The final check: write down the steps your on-call engineer would follow for the three most likely AI-system incidents, and give the runbook to an engineer who has never operated the system. Can they execute it?
Incidents to document:
- Primary model provider outage — how to verify, how to check fallback activation rate, how to change routing policy if fallback quality is insufficient
- Unexpected cost spike — how to identify which workflow is causing it, how to tighten budget ceiling without a deployment
- HITL queue backup — how to see how many invocations are waiting, how to escalate reviewer assignment, how to extend timeout window
If the runbook requires deployment steps, it's not operationally ready. If a new engineer can't follow it, it's not complete.

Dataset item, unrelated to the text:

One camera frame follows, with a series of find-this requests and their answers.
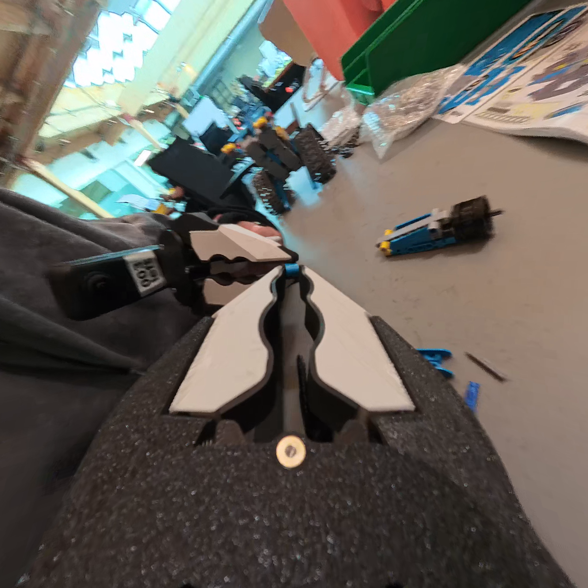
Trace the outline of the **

The standard is higher than for stateless services
The reason this checklist differs from a standard production readiness checklist is that multi-agent AI systems have properties that standard services don't: non-deterministic output (harder to test comprehensively), external cost dependencies (a bug can have immediate financial impact), variable latency (normal ranges are wide), and compliance obligations that require durable, auditable records of decisions.
Meeting this checklist takes real engineering investment. Teams that skip it consistently find the production launch is the easy part — it's the operational management of the system over the following six months where the gaps surface, usually at the worst possible time.